Problem to work on
Your task is to copy the listing exactly. Drop any pictures from the copy.

|---|

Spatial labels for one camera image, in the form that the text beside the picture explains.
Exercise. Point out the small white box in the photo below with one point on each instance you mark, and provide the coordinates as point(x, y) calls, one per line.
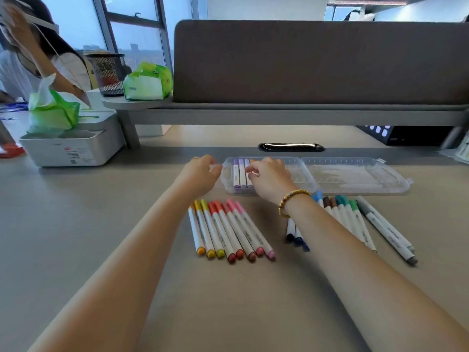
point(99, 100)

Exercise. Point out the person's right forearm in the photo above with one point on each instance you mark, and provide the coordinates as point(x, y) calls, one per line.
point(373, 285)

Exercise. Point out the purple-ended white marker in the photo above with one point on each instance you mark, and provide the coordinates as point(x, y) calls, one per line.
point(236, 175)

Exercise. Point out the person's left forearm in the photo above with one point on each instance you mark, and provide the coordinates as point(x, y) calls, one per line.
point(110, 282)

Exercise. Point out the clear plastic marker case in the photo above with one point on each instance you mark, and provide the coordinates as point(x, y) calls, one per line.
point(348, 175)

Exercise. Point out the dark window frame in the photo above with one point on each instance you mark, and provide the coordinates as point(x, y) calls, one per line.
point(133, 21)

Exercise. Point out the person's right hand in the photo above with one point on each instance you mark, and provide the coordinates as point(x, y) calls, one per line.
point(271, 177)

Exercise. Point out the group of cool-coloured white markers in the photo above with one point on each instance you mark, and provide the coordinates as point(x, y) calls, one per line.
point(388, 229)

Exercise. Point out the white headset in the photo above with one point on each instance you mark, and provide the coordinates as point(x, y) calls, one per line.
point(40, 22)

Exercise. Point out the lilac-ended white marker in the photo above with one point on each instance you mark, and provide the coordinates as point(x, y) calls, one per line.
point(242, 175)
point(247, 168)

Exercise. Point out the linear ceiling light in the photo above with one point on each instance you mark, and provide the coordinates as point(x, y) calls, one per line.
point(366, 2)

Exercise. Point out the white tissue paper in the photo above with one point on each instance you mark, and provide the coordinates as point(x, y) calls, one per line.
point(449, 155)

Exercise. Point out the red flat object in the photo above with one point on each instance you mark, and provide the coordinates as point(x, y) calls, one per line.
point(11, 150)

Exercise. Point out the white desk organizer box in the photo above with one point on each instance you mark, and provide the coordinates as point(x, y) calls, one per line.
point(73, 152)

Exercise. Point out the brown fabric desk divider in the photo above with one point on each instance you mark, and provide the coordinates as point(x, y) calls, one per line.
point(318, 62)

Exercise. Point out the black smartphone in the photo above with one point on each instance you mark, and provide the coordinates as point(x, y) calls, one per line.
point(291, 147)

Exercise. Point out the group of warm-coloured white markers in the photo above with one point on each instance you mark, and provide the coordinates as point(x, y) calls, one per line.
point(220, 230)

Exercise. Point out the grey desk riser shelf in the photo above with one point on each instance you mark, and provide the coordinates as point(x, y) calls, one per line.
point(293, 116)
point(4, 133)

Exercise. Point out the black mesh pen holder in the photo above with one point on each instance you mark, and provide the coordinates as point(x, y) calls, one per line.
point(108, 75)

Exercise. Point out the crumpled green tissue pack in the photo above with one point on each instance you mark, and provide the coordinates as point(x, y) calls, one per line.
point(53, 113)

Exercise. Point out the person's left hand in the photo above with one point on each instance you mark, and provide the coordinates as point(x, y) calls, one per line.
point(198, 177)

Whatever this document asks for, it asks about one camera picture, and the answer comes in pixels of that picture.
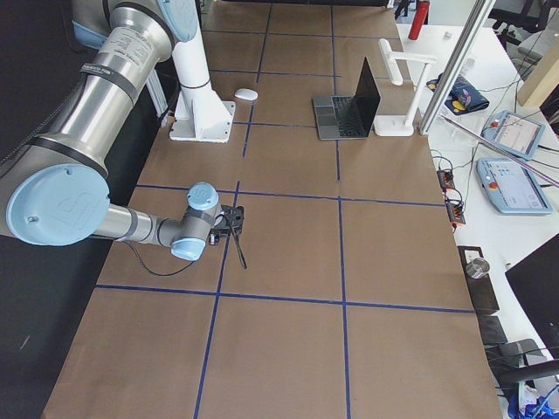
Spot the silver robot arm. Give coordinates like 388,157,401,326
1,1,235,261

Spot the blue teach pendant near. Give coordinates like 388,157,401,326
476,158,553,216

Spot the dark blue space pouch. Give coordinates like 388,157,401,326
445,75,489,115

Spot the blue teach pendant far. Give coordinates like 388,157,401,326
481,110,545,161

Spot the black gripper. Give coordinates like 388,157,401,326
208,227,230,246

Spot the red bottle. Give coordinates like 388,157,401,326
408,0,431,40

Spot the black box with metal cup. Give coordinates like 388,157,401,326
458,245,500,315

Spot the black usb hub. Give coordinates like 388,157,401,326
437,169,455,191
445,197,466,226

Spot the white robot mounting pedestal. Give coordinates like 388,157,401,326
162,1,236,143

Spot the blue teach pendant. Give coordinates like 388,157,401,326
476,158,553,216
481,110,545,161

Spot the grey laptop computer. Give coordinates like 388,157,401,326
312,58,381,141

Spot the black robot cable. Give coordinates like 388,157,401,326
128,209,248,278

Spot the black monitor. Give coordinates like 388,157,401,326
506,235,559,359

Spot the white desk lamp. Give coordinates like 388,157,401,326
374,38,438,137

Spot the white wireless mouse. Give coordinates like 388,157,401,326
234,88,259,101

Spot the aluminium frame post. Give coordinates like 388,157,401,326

|---|

Solved exercise
Spatial labels for one camera image, in the form that the text beside the picture explains.
Exercise. Point out the small white box in the photo below with one point on each instance you mark, and provide the coordinates as point(x, y) calls, one per line.
point(99, 100)

Exercise. Point out the person's right forearm in the photo above with one point on each instance you mark, and provide the coordinates as point(x, y) calls, one per line.
point(373, 285)

Exercise. Point out the purple-ended white marker in the photo above with one point on each instance you mark, and provide the coordinates as point(x, y) calls, one per line.
point(236, 175)

Exercise. Point out the person's left forearm in the photo above with one point on each instance you mark, and provide the coordinates as point(x, y) calls, one per line.
point(110, 282)

Exercise. Point out the clear plastic marker case in the photo above with one point on each instance you mark, and provide the coordinates as point(x, y) calls, one per line.
point(348, 175)

Exercise. Point out the dark window frame in the photo above with one point on each instance you mark, and provide the coordinates as point(x, y) calls, one per line.
point(133, 21)

Exercise. Point out the person's right hand in the photo above with one point on each instance you mark, and provide the coordinates as point(x, y) calls, one per line.
point(271, 177)

Exercise. Point out the group of cool-coloured white markers in the photo above with one point on each instance you mark, and provide the coordinates as point(x, y) calls, one per line.
point(388, 229)

Exercise. Point out the white headset in the photo above with one point on each instance you mark, and provide the coordinates as point(x, y) calls, one per line.
point(40, 22)

Exercise. Point out the lilac-ended white marker in the photo above with one point on each instance you mark, and provide the coordinates as point(x, y) calls, one per line.
point(242, 175)
point(247, 168)

Exercise. Point out the linear ceiling light in the photo above with one point on each instance you mark, and provide the coordinates as point(x, y) calls, one per line.
point(366, 2)

Exercise. Point out the white tissue paper in the photo above with one point on each instance you mark, and provide the coordinates as point(x, y) calls, one per line.
point(449, 155)

Exercise. Point out the red flat object in the photo above with one point on each instance you mark, and provide the coordinates as point(x, y) calls, one per line.
point(11, 150)

Exercise. Point out the white desk organizer box in the photo above with one point on each instance you mark, and provide the coordinates as point(x, y) calls, one per line.
point(73, 152)

Exercise. Point out the brown fabric desk divider in the photo above with one point on each instance you mark, and provide the coordinates as point(x, y) calls, one per line.
point(318, 62)

Exercise. Point out the black smartphone in the photo above with one point on each instance you mark, and provide the coordinates as point(x, y) calls, one per line.
point(291, 147)

Exercise. Point out the group of warm-coloured white markers in the photo above with one point on each instance you mark, and provide the coordinates as point(x, y) calls, one per line.
point(220, 230)

Exercise. Point out the grey desk riser shelf in the photo above with one point on each instance you mark, and provide the coordinates as point(x, y) calls, one per line.
point(293, 116)
point(4, 133)

Exercise. Point out the black mesh pen holder in the photo above with one point on each instance you mark, and provide the coordinates as point(x, y) calls, one per line.
point(108, 75)

Exercise. Point out the crumpled green tissue pack in the photo above with one point on each instance you mark, and provide the coordinates as point(x, y) calls, one per line.
point(53, 113)

Exercise. Point out the person's left hand in the photo above with one point on each instance you mark, and provide the coordinates as point(x, y) calls, one per line.
point(198, 177)

Whatever this document asks for, it asks about one camera picture, and the answer comes in pixels of that picture.
Spot the silver robot arm. Give coordinates like 388,157,401,326
1,1,235,261

Spot the blue teach pendant near. Give coordinates like 388,157,401,326
476,158,553,216

Spot the dark blue space pouch. Give coordinates like 388,157,401,326
445,75,489,115

Spot the blue teach pendant far. Give coordinates like 388,157,401,326
481,110,545,161

Spot the black gripper. Give coordinates like 388,157,401,326
208,227,230,246

Spot the red bottle. Give coordinates like 388,157,401,326
408,0,431,40

Spot the black box with metal cup. Give coordinates like 388,157,401,326
458,245,500,315

Spot the black usb hub. Give coordinates like 388,157,401,326
437,169,455,191
445,197,466,226

Spot the white robot mounting pedestal. Give coordinates like 388,157,401,326
162,1,236,143

Spot the blue teach pendant. Give coordinates like 388,157,401,326
476,158,553,216
481,110,545,161

Spot the grey laptop computer. Give coordinates like 388,157,401,326
312,58,381,141

Spot the black robot cable. Give coordinates like 388,157,401,326
128,209,248,278

Spot the black monitor. Give coordinates like 388,157,401,326
506,235,559,359

Spot the white desk lamp. Give coordinates like 388,157,401,326
374,38,438,137

Spot the white wireless mouse. Give coordinates like 388,157,401,326
234,88,259,101

Spot the aluminium frame post. Give coordinates like 388,157,401,326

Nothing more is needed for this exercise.